Supplied records:
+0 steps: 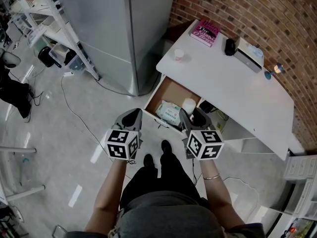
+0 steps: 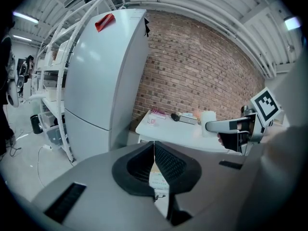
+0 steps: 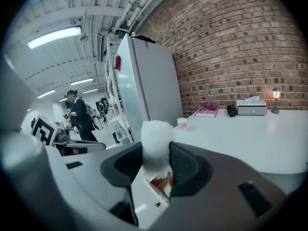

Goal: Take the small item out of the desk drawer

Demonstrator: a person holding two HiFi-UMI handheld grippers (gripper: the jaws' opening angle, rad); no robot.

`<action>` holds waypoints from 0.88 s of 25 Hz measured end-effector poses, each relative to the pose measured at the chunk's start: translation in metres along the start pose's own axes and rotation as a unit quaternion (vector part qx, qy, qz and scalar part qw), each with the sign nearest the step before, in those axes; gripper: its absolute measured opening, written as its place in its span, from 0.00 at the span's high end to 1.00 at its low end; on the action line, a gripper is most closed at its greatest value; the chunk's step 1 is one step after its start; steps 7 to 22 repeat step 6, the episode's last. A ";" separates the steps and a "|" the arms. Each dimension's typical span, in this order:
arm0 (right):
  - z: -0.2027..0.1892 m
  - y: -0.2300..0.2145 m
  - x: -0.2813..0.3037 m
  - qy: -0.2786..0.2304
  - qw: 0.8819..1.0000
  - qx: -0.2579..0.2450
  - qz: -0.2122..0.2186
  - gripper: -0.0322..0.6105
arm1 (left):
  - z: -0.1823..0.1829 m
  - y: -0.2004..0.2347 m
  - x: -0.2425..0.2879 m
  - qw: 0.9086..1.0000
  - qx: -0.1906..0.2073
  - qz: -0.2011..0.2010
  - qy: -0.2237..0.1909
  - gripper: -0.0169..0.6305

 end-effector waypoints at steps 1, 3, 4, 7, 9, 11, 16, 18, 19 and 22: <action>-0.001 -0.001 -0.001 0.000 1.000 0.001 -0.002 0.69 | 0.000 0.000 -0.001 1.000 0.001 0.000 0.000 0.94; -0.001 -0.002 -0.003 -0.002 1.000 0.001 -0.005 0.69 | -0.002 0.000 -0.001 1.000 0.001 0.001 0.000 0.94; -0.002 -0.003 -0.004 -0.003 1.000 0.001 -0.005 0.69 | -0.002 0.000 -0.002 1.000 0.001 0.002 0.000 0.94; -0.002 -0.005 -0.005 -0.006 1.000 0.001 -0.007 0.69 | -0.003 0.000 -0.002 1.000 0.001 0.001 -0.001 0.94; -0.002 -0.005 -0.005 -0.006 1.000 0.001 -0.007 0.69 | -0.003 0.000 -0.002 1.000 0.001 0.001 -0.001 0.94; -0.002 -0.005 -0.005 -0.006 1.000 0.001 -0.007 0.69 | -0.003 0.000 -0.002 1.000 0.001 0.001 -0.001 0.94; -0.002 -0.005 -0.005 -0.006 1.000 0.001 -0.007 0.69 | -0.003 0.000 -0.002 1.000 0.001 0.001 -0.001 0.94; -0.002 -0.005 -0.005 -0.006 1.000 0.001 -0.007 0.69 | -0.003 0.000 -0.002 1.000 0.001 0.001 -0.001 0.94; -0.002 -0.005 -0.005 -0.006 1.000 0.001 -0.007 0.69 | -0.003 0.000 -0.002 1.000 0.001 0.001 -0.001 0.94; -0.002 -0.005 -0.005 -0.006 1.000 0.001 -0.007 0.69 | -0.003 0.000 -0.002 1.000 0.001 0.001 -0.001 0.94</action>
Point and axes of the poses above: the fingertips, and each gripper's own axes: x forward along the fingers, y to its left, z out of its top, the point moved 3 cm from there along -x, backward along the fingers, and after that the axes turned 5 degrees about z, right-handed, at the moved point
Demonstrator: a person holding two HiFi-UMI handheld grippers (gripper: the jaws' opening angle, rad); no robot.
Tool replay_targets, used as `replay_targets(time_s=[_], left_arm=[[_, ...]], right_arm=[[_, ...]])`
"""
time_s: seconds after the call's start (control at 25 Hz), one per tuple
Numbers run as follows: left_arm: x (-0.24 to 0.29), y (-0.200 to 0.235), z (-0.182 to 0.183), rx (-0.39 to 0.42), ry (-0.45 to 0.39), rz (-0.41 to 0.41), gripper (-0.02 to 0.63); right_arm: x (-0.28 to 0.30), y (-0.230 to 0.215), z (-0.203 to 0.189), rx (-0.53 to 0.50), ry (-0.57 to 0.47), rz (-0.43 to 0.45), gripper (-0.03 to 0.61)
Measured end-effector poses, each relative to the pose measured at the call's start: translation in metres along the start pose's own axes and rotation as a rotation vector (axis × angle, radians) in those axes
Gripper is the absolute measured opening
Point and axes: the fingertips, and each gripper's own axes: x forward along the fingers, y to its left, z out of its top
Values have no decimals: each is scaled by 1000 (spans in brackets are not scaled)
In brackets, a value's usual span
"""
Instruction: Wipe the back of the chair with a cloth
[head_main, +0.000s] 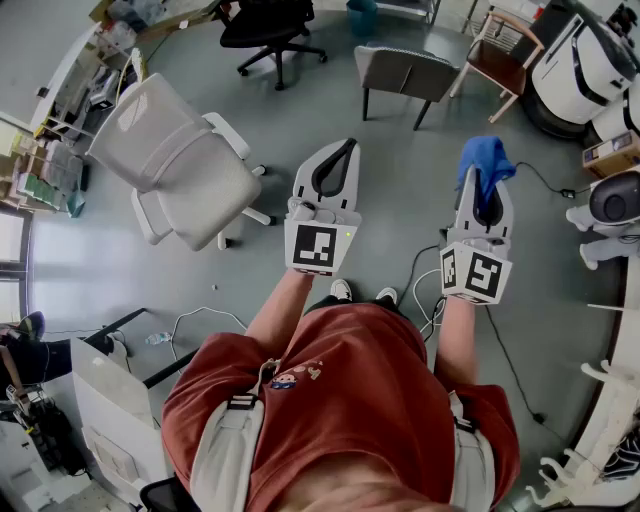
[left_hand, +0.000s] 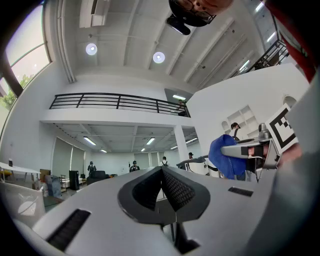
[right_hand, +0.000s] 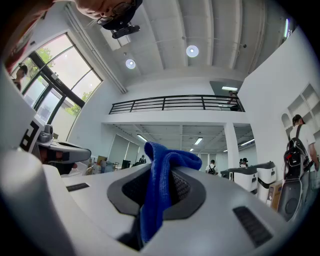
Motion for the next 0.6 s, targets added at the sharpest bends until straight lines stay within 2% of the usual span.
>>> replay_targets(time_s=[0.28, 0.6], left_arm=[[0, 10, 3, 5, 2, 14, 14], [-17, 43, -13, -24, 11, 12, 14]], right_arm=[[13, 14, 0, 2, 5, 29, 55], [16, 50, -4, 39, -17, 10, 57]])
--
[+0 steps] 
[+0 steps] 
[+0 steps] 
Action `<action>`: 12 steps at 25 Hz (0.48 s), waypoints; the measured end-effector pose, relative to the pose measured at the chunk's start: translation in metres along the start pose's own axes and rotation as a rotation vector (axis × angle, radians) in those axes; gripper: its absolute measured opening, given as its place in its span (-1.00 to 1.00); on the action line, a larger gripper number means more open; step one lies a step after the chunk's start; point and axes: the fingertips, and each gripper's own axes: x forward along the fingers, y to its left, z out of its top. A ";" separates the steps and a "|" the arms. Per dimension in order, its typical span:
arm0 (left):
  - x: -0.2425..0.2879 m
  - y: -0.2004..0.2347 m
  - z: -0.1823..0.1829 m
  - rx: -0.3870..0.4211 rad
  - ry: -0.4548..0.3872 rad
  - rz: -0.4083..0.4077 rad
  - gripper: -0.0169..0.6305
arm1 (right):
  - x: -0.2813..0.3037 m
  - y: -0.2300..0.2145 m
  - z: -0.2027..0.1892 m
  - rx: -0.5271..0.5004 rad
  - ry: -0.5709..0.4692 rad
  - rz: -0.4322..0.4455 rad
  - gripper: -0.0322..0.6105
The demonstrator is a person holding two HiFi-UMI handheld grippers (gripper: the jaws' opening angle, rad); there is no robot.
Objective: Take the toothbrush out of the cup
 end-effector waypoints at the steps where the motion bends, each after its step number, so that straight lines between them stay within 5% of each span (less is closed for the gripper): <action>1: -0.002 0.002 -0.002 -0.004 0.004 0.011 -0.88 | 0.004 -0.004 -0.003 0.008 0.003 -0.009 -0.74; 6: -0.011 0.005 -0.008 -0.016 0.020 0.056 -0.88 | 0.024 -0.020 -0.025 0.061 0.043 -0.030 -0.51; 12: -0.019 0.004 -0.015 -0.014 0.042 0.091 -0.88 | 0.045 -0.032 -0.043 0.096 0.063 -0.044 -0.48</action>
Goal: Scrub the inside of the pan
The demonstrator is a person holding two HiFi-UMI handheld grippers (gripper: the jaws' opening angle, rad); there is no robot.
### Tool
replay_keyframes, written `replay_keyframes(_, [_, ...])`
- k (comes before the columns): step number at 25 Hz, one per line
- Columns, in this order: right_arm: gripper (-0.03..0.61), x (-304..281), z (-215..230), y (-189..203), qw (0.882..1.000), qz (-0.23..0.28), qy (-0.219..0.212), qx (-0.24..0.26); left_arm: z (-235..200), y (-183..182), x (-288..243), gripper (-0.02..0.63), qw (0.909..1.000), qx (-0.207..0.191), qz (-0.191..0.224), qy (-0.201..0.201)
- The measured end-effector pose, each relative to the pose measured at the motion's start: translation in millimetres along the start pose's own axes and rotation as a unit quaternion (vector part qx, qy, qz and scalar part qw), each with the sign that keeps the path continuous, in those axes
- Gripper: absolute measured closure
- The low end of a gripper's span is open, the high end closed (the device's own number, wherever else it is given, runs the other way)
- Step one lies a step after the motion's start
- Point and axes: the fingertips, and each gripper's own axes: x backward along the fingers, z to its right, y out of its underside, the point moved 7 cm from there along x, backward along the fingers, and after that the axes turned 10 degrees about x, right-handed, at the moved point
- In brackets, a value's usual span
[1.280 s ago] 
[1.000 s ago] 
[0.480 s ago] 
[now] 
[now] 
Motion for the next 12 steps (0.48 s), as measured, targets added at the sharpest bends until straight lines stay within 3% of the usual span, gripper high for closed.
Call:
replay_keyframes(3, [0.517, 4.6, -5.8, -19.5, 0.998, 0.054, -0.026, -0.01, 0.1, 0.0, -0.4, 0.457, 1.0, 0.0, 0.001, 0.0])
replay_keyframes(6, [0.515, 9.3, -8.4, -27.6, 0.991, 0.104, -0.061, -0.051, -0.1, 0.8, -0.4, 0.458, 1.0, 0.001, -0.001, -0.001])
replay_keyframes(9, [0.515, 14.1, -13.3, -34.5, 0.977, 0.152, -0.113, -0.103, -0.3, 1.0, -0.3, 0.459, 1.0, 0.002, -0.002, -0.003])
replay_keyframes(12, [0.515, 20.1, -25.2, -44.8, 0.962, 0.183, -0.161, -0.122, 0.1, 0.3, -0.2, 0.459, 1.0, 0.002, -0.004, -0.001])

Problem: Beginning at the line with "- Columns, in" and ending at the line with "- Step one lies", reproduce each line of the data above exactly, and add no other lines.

Completed task:
- Columns, in this order: right_arm: gripper (-0.03..0.61), x (-304..281), z (-215..230), y (-189..203), qw (0.882..1.000), qz (-0.23..0.28), qy (-0.219..0.212), qx (-0.24..0.26); left_arm: z (-235..200), y (-183..182), x (-288..243), gripper (-0.02..0.63), qw (0.909..1.000), qx (-0.207..0.191), qz (-0.191..0.224), qy (-0.201..0.201)
- The measured end-effector pose, each relative to the pose measured at the motion's start: translation in millimetres along the start pose's own axes and rotation as a unit quaternion (vector part qx, qy, qz and scalar part qw), each with the sign that keeps the path continuous, in those axes
- Gripper: absolute measured closure
- The low end of a gripper's span is open, the high end closed (the device's own number, wherever else it is given, runs the other way)
- Step one lies a step after the motion's start

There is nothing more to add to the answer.